Cada domingo llego a las afueras del mercado de Surquillo, donde me esperan puestos con frutas, verduras y otros manjares de distintas formas y colores. Bien miradas, todas las verduras forman un escenario vivo y variado, en una distribución hecha a discreción de cada vendedora o vendedor (aunque casi todas son mujeres). Las cebollas, las papas, las coliflores conviven en montones en los puestos. En los mercados callejeros a los que he ido en otros países, cada sección tiene un cartel encima con el nombre del producto y el precio por kilo o por libra. Aquí tenemos que preguntarle a la casera a cuánto está cada fruta o verdura. Muy bien. El proceso es más lento y, por ese motivo, pueden formarse colas. También da ocasión para conversar.

Ahora que estoy frente a uno de estos puestos, pienso que en esa mezcla de abundancia, desorden y variedad está reflejada en parte el alma de lo que somos. La riqueza y las dificultades para administrarla van de la mano. Pero hay cambios significativos. Hace algún tiempo, las vendedoras usaban una libretita para ir sumando. Ahora algunas tienen calculadora. Por otro lado, la modernidad financiera ha llegado hasta los mercados, pues casi todos los puestos aceptan tarjetas y otros mecanismos virtuales. Algunas caseras se comunican por WhatsApp con sus clientes.

Recuerdo haber escuchado a José María Arguedas decir que el corazón de una ciudad puede encontrarse en los mercados. Es allí donde confluyen las energías de una comunidad. En el modo en el que presentan sus productos y cómo interactúan los pobladores están diseñados nuestros rasgos comunes.

Comprar en el mercado es hacer uso del único gasto indispensable, la vida en su mínima y máxima expresión. El origen de la palabra “mercado” se remonta al latín ‘mercatus’ que, en su origen, se vincula con el dios del comercio; es decir, Mercurio. En castellano, el verbo “mercari” significaba “comprar”. Por supuesto que algunos huachafos que buscan ser modernos han impuesto el término ‘marketing’.

Por otro lado, los mercados son un universo que incluye puestos de jugos, restaurantes, parqueos, a veces músicos ambulantes. En muchos no solo se venden frutas, carnes y verduras, sino también ropa, zapatos y otros productos. Todo convive en la feria nacional.

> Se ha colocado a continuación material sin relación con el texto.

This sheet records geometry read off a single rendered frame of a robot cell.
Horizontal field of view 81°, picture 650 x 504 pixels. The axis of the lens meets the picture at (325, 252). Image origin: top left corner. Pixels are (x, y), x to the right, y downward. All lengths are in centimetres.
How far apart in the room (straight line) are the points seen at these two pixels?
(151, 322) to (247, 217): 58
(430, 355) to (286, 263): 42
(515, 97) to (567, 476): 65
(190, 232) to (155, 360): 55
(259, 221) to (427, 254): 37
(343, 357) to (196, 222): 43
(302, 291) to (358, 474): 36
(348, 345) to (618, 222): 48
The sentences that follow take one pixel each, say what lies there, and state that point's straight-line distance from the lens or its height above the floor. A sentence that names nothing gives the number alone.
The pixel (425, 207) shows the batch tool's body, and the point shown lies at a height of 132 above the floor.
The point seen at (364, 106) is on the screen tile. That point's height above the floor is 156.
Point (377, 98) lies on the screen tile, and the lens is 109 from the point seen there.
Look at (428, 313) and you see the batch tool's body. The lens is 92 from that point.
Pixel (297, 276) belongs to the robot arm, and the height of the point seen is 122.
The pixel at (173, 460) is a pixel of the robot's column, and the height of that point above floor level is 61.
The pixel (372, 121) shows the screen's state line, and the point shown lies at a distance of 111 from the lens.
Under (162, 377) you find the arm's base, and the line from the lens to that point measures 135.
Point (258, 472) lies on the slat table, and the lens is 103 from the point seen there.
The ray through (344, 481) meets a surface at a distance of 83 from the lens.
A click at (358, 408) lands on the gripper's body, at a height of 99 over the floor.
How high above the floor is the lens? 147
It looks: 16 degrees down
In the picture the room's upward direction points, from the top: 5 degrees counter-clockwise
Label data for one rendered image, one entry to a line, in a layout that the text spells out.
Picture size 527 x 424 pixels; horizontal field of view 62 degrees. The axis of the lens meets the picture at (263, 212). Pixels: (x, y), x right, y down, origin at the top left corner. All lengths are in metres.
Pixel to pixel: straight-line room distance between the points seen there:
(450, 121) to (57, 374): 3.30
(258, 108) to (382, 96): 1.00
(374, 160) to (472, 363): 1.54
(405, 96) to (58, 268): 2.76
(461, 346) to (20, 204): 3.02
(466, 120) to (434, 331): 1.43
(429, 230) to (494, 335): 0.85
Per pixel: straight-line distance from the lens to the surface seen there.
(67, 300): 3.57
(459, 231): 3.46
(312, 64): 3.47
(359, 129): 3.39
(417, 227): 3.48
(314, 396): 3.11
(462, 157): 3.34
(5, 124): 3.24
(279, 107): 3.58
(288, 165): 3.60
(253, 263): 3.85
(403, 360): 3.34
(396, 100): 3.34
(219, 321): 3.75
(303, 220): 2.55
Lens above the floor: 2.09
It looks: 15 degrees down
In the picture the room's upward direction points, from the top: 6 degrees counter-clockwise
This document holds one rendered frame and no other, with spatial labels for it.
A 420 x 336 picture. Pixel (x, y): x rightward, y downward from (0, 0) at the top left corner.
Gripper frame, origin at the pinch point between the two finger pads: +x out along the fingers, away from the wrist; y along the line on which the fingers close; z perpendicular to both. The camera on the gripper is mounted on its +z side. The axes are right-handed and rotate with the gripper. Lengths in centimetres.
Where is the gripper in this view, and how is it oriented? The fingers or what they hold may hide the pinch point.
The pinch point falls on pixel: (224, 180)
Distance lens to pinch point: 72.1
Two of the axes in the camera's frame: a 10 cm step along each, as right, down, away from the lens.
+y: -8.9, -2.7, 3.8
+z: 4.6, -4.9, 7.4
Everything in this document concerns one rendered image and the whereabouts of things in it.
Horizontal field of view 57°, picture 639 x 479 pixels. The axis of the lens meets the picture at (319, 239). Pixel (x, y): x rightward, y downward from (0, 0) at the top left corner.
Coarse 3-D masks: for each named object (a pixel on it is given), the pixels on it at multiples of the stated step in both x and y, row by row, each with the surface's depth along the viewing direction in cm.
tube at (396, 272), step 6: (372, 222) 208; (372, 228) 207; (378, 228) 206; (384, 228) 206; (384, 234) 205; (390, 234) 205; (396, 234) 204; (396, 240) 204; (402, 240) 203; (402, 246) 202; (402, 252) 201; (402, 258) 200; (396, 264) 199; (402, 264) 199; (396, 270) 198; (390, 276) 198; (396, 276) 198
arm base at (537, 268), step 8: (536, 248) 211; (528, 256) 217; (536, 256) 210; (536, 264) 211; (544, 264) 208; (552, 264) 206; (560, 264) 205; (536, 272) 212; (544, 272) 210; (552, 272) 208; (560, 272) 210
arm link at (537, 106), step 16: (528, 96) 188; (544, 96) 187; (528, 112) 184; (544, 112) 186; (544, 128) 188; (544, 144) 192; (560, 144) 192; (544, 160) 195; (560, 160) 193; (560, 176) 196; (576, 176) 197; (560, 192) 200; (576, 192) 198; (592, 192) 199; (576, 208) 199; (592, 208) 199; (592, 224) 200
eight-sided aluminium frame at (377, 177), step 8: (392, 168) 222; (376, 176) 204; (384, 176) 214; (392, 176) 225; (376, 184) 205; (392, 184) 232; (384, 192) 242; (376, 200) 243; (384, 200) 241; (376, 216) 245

“¿Cómo ve todo lo que está pasando?”, le pregunto a la señora Lucha, la vendedora, mientras me junta las verduras en una bolsa. La pregunta solo puede aludir, en estos momentos, a la situación política y ella lo entiende así. “Son todos unos corruptos”, me contesta sin mirarme. Eso ya se sabe.

Nos quedamos conversando un momento. Más allá, algunos hombres con trapos y baldes me hacen ofertas que no puedo rechazar sobre el cuidado que pondrán con mi auto.

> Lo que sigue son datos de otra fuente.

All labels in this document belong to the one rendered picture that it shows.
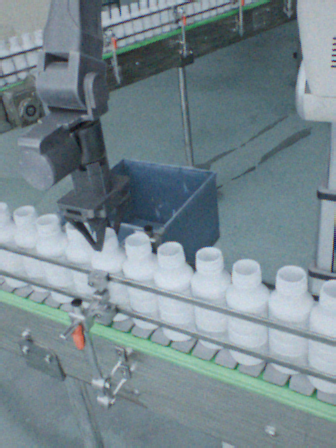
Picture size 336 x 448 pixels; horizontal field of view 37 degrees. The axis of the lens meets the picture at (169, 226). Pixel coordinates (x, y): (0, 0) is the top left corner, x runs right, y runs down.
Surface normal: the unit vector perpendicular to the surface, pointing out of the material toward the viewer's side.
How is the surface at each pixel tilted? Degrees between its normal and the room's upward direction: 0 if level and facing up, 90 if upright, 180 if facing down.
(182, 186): 90
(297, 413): 90
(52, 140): 91
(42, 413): 0
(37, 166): 90
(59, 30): 62
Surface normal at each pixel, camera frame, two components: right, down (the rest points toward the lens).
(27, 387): -0.11, -0.83
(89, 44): 0.84, 0.18
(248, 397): -0.48, 0.54

En en El Comercio, a propósito de su libro “Lima la Sublime”, Patricia Ciriani afirma que “en Lima aún se puede hablar con la gente. Y eso es mucho”. Se refiere también a la sensación de “cercanía” que se puede sentir en la nuestra y no se ve en las grandes ciudades. En realidad, toda la ciudad de Lima es un gran mercado, pues, como dice Ciriani, “en cualquier sitio hay alguien que te venderá algo”. Ese mercado funciona a cualquier hora y en cualquier semáforo o embotellamiento.

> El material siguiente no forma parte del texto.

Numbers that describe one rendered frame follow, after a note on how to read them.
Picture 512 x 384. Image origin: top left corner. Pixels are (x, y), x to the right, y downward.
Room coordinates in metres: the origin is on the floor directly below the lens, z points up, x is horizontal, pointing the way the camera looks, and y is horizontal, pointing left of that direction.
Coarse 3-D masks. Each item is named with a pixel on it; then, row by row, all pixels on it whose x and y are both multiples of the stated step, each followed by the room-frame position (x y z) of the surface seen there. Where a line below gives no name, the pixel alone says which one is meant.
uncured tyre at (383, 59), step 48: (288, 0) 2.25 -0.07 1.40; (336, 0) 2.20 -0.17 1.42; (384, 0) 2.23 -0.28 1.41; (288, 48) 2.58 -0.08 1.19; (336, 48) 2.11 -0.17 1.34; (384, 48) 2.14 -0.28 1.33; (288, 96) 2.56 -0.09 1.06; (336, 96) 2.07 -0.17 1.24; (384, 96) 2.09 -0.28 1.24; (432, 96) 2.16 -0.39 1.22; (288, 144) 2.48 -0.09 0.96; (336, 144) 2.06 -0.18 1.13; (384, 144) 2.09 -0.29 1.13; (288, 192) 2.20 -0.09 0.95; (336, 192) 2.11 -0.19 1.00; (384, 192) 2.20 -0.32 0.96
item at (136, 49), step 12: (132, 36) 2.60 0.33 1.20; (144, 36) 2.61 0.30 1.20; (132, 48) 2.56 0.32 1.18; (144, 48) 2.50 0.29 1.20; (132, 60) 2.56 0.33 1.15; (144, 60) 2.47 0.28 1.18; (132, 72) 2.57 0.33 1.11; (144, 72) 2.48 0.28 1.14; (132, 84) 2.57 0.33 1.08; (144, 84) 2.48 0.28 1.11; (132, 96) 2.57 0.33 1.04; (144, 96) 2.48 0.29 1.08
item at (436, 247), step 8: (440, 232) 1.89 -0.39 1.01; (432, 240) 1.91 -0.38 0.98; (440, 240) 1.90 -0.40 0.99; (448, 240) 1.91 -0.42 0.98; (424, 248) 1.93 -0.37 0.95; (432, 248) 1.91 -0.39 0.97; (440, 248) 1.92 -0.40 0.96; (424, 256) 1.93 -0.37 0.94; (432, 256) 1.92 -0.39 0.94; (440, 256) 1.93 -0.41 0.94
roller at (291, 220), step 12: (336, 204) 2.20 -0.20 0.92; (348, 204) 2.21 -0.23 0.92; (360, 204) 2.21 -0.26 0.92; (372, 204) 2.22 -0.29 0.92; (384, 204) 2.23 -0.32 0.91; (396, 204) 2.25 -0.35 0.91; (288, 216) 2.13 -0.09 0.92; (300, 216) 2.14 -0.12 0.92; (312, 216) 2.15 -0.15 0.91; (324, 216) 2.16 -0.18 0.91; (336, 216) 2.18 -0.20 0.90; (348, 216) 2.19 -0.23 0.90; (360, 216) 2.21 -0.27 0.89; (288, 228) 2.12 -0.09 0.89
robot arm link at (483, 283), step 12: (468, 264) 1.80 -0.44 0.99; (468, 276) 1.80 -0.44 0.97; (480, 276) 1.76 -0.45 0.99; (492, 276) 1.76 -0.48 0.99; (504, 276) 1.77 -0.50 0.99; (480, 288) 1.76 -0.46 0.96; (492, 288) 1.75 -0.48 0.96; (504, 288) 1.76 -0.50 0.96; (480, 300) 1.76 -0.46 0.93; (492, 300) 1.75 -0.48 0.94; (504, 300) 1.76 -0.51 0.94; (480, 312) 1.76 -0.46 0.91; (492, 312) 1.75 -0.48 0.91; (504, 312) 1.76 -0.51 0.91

Más allá, en el puesto de los quesos y las leches, las vendedoras me dicen que tienen miedo de lo que pueda pasar en el futuro con la política. “Un inútil el presidente”, coinciden todas, “pero también inútiles los congresistas. Que se vayan”. “Y quién vendrá después”, dice otra. “No sé. Mientras tanto, aquí seguimos nomás”.